Freedom comes with responsibility. Shirk the responsibility and someone has to make rules to keep you from damaging others. Your “life, liberty, and the pursuit of happiness” ends when your freedom interferes with someone else’s. This topic has a much broader application than social media, but if we stay in that lane, we should consider what we post with this in mind.
When we don’t, when nefarious characters spread fake news that we then digest and believe, influencing our elections and our way of life, there should be and are consequences. But should those consequences be for the creators or the platform they posted on? If there is a fake news website hosted on WordPress, should WordPress be the company we sue and prosecute?
No Simple Answer
I fully expect there to be a plethora of comments and responses to a post like this. As a writer, I hate censorship. As a social media user, I despise both hate speech and fake news. How do I reconcile those two things?

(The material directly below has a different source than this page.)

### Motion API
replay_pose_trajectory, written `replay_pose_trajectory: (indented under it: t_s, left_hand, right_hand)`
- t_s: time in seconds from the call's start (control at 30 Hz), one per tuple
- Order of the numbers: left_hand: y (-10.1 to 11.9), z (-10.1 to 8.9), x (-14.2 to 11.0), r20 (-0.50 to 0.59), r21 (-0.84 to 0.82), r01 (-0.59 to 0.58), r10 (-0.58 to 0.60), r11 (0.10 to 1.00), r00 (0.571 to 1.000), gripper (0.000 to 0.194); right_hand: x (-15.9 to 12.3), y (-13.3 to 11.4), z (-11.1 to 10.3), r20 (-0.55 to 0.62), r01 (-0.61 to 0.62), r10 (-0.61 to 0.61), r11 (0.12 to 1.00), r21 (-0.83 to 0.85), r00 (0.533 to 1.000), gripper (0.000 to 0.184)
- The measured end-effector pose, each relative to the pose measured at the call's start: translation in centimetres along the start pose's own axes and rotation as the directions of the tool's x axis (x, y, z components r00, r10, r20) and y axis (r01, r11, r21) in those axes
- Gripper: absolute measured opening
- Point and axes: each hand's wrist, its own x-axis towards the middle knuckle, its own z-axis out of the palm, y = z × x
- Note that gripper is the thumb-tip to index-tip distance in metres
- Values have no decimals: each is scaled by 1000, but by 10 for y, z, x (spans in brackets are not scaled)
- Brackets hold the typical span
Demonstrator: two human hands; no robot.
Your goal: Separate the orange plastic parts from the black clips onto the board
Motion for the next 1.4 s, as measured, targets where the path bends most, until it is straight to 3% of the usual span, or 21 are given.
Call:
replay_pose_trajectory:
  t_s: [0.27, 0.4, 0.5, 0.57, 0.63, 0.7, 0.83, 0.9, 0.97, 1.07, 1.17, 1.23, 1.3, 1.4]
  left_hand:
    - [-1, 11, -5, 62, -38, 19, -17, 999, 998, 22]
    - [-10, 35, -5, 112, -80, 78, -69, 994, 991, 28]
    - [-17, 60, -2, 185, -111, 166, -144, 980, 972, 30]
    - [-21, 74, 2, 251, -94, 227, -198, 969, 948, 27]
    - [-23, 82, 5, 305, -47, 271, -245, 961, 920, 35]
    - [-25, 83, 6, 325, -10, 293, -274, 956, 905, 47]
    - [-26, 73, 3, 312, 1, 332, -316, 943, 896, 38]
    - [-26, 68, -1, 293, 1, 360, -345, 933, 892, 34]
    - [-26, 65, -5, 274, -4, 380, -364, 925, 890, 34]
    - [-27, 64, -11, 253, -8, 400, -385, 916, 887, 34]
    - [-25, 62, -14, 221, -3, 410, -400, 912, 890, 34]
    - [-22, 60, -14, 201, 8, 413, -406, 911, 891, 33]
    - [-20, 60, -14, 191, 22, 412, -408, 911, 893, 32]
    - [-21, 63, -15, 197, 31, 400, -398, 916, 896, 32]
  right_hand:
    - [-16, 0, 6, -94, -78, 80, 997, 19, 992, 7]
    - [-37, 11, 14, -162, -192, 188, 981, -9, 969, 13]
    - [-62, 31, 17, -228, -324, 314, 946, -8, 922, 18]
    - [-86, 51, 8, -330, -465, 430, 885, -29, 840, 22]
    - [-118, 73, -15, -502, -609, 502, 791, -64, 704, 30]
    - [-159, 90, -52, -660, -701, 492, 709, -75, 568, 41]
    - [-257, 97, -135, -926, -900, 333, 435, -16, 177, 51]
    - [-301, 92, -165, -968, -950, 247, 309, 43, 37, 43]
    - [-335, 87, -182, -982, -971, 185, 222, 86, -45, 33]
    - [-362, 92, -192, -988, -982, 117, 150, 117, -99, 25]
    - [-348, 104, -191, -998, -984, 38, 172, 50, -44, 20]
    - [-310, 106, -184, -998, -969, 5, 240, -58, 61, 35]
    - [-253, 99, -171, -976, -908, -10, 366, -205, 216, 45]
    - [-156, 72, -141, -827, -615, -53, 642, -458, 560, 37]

First, we have to determine if limiting speech on a privately owned platform counts as censorship. It doesn’t, really. You can certainly limit the kind of speech you allow on your own property, just as a business can set guidelines like, “No Shirt, No Shoes, No Service.” When government especially starts telling you what you can do in your own home or business, a line has been crossed that, at least in my opinion should not be.
But since social media is such a force, should speech be regulated, not by the platform, but by an outside entity? What follows from allowing such action? What if the government regulates or holds liable social media companies and websites for what others post there? Does this translate to messages shared in churches, regulated Ted talks, and more?
Where does freedom of speech end, and the need to censor and quiet certain voices begin? Is there any way for the system to truly be “fair and impartial?”
One thing we do know. Social media has a lot of power. So do many companies who are a part of “Big Tech.” Anti-trust action will take years if it ever happens at all. And it may not do any good, as small companies gobble each other up and merge, creating new giants some don’t really want to slay.
But who is responsible for content posted on websites, social media, and that is indexable and therefore can be found in Google remains nebulous at best. It’s about freedom vs. control and risk vs. reward. It’s about safety, security, and what rights we are willing to give up in order to have them.
I don’t have an answer. I don’t think anyone does. And the questions just keep getting bigger and harder to answer.